Exercise brief: Start at the line with "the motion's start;" in the records below, stop at the line with "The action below", and return every line in that span exactly, the two end lines included.

· · · · · · ·

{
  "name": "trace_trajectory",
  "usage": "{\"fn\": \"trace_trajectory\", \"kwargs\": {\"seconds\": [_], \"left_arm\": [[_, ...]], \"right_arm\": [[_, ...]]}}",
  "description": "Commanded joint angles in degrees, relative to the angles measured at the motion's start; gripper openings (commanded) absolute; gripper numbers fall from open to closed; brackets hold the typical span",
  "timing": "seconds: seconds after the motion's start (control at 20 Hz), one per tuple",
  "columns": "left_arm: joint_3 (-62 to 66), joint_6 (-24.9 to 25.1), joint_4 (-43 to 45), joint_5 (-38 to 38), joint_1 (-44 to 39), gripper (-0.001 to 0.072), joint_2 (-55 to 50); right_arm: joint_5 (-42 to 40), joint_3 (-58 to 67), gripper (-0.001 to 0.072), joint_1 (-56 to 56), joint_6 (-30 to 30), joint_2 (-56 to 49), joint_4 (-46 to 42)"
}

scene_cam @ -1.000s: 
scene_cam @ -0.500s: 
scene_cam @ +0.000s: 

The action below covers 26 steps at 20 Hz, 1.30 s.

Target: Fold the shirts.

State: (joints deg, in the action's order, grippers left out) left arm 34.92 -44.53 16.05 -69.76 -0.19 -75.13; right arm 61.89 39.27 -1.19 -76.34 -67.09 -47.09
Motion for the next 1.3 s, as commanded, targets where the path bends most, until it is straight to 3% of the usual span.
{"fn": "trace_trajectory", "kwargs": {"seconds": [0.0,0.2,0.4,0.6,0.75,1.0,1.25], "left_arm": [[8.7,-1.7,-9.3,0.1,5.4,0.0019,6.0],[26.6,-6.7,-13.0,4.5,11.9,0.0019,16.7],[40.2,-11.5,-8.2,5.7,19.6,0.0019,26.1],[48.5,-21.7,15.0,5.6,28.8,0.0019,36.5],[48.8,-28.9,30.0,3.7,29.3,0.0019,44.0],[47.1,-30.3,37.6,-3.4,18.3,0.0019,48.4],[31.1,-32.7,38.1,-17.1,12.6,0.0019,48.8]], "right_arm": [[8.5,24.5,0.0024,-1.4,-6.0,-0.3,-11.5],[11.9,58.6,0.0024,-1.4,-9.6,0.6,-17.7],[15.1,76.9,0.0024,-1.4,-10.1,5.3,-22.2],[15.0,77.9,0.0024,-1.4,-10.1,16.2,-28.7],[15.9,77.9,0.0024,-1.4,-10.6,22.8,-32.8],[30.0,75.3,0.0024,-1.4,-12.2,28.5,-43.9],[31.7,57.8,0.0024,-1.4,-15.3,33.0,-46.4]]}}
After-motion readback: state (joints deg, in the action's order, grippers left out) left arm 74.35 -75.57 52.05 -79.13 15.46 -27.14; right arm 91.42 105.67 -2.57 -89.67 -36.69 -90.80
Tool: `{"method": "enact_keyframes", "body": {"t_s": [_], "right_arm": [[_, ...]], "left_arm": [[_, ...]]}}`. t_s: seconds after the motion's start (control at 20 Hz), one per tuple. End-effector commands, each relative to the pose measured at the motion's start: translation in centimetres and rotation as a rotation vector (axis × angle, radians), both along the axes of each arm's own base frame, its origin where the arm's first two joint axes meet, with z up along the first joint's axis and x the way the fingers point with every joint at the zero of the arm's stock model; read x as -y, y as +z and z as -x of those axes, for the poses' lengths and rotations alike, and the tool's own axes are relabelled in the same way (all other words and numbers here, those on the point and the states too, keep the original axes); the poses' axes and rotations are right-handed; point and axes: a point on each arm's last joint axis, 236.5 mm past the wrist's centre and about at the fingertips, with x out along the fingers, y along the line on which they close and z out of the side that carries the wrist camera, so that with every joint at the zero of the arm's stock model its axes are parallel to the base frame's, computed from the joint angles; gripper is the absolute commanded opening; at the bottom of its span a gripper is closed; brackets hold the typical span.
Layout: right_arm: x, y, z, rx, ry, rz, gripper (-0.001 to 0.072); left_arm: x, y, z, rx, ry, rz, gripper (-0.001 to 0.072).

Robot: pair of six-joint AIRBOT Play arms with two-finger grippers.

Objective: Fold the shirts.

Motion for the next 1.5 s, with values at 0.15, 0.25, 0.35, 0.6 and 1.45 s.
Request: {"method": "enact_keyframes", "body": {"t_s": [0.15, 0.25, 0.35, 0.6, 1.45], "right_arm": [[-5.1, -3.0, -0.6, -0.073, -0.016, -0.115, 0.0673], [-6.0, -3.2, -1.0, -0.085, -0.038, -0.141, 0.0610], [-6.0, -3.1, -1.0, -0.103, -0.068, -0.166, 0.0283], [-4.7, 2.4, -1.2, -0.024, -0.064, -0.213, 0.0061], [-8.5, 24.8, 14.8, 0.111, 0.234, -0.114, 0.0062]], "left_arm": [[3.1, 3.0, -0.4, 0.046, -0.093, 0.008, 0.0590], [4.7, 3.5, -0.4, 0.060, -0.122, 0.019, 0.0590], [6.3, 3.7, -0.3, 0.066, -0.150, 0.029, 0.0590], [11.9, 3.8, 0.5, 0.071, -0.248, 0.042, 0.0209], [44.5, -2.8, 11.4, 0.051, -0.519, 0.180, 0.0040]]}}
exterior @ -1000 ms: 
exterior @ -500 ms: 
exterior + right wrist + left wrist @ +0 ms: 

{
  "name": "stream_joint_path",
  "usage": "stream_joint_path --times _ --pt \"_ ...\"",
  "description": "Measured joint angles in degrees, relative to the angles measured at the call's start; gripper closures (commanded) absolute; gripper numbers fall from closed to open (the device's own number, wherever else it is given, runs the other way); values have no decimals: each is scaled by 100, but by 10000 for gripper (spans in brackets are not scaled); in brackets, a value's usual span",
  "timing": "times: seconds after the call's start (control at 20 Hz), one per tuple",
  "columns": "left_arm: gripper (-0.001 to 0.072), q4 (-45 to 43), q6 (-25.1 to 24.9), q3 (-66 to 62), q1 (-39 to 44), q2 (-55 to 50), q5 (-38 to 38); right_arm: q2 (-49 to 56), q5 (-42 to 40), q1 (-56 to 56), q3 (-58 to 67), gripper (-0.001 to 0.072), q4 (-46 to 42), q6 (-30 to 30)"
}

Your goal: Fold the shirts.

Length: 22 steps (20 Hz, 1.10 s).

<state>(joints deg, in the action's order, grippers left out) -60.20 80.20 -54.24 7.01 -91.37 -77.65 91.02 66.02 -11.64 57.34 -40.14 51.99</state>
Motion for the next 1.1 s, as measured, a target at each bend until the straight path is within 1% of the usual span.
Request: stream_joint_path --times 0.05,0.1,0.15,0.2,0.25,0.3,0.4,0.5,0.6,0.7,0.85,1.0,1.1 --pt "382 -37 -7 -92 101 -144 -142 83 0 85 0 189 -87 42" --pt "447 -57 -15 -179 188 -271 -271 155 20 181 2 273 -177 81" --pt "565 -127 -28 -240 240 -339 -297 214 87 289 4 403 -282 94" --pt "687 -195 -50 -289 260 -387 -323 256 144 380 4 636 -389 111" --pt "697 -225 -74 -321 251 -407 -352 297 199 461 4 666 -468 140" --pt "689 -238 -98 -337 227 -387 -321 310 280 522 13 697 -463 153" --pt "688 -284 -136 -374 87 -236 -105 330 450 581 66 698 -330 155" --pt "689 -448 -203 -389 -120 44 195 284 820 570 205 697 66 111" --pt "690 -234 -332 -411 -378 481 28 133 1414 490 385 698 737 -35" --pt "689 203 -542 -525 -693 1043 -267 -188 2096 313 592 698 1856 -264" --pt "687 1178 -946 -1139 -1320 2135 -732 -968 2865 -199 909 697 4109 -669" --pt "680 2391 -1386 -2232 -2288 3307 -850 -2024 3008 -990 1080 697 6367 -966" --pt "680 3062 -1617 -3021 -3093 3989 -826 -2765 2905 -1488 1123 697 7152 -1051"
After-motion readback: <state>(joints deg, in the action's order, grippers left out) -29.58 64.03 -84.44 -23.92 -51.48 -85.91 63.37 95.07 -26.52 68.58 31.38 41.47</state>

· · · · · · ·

Expected answer:
  "description": "Commanded joint angles in degrees, relative to the angles measured at the motion's start; gripper openings (commanded) absolute; gripper numbers fall from open to closed; brackets hold the typical span",
  "timing": "seconds: seconds after the motion's start (control at 20 Hz), one per tuple",
  "columns": "left_arm: joint_3 (-62 to 66), joint_6 (-24.9 to 25.1), joint_4 (-43 to 45), joint_5 (-38 to 38), joint_1 (-44 to 39), gripper (-0.001 to 0.072), joint_2 (-55 to 50); right_arm: joint_5 (-42 to 40), joint_3 (-58 to 67), gripper (-0.001 to 0.072), joint_1 (-56 to 56), joint_6 (-30 to 30), joint_2 (-56 to 49), joint_4 (-46 to 42)"
}

scene_cam @ -1.000s: 
scene_cam @ -0.500s: 
scene_cam @ +0.000s: 

The action below covers 26 steps at 20 Hz, 1.30 s.

There is nothing else to the answer.